◆ **What to work on**
Needed from the data below: all lines that contain the word "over".
*** Dataset excerpt Section Begins ***
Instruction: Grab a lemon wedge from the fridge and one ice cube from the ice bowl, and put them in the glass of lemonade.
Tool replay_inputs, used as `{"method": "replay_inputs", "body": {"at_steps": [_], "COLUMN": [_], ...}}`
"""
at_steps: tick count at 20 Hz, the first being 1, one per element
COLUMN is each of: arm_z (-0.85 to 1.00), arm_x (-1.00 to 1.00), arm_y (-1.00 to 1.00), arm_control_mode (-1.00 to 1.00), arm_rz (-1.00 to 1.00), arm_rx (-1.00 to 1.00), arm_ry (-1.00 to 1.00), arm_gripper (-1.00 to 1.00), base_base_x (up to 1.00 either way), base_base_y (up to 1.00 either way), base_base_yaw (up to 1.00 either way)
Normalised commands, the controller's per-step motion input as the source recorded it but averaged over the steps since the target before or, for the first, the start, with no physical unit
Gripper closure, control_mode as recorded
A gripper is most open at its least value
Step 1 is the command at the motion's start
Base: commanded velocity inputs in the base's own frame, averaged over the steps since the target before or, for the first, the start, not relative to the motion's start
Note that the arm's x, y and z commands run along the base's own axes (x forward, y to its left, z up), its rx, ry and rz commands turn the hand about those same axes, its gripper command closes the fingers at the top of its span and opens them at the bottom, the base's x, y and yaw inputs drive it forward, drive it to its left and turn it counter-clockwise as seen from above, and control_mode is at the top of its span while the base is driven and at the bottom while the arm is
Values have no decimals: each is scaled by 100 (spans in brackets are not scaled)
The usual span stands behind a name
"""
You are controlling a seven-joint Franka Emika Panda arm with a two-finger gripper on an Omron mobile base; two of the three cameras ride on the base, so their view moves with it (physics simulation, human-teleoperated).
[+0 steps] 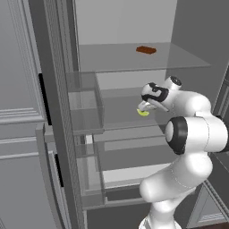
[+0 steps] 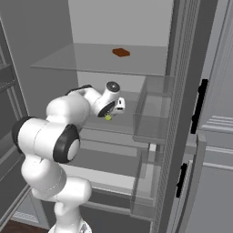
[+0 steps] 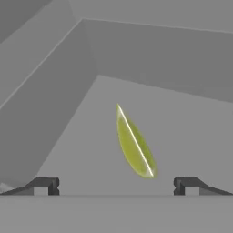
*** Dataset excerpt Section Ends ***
◆ **Expected answer**
Normalised commands, the controller's per-step motion input as the source recorded it but averaged over the steps since the target before or, for the first, the start, with no physical unit
Base: commanded velocity inputs in the base's own frame, averaged over the steps since the target before or, for the first, the start, not relative to the motion's start

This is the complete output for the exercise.